== Segment start ==

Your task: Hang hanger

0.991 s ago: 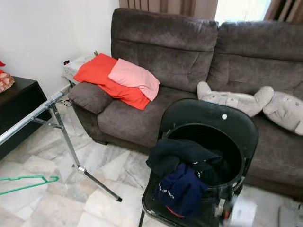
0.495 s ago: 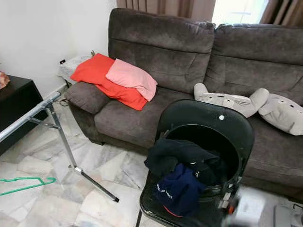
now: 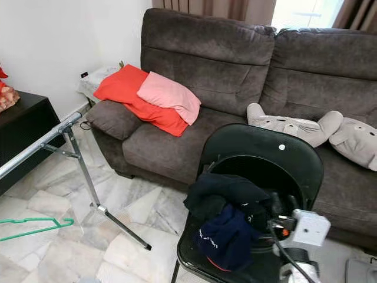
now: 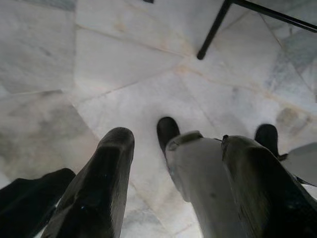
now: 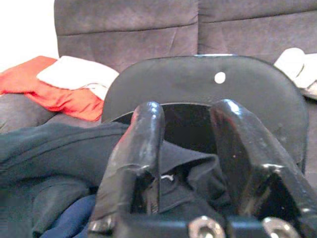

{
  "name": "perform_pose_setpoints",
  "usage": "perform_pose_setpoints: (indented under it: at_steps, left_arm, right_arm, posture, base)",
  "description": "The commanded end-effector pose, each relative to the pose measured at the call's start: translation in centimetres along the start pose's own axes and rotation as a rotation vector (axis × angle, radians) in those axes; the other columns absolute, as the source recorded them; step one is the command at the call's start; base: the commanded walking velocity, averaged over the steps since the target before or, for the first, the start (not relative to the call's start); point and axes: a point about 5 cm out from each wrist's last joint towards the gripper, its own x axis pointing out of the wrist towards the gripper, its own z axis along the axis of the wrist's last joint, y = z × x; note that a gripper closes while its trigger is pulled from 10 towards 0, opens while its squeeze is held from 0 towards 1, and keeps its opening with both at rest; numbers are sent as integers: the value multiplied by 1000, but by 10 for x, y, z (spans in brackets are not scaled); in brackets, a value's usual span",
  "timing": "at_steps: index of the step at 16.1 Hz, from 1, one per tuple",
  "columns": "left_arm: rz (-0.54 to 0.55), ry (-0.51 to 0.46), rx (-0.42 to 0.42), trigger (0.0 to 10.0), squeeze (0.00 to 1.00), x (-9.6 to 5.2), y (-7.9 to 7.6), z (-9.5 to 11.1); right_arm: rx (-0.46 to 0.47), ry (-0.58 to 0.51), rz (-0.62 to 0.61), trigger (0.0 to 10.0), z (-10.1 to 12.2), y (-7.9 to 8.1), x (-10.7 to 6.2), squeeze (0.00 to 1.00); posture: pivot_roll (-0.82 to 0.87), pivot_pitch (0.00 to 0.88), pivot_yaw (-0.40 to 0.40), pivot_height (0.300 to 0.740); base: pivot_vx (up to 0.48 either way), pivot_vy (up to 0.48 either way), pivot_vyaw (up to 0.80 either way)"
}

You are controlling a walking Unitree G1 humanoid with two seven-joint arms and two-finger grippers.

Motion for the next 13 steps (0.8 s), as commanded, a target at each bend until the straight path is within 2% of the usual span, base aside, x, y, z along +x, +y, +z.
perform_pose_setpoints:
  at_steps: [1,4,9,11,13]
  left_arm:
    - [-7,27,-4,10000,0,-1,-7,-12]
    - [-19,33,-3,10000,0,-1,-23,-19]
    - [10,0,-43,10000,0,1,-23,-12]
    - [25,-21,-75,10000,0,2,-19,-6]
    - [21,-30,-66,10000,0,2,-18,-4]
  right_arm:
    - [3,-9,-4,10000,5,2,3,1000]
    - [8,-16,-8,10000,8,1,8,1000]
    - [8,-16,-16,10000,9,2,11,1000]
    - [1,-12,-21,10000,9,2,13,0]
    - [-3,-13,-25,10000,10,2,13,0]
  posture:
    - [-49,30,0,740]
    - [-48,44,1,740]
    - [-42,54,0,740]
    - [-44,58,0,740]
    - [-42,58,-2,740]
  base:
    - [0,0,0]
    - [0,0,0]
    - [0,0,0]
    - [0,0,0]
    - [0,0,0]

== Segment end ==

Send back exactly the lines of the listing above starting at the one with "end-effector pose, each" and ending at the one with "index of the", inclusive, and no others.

  "description": "The commanded end-effector pose, each relative to the pose measured at the call's start: translation in centimetres along the start pose's own axes and rotation as a rotation vector (axis × angle, radians) in those axes; the other columns absolute, as the source recorded them; step one is the command at the call's start; base: the commanded walking velocity, averaged over the steps since the target before or, for the first, the start (not relative to the call's start); point and axes: a point about 5 cm out from each wrist's last joint towards the gripper, its own x axis pointing out of the wrist towards the gripper, its own z axis along the axis of the wrist's last joint, y = z × x; note that a gripper closes while its trigger is pulled from 10 towards 0, opens while its squeeze is held from 0 towards 1, and keeps its opening with both at rest; numbers are sent as integers: the value multiplied by 1000, but by 10 for x, y, z (spans in brackets are not scaled); in brackets, a value's usual span",
  "timing": "at_steps: index of the step at 16.1 Hz, from 1, one per tuple",

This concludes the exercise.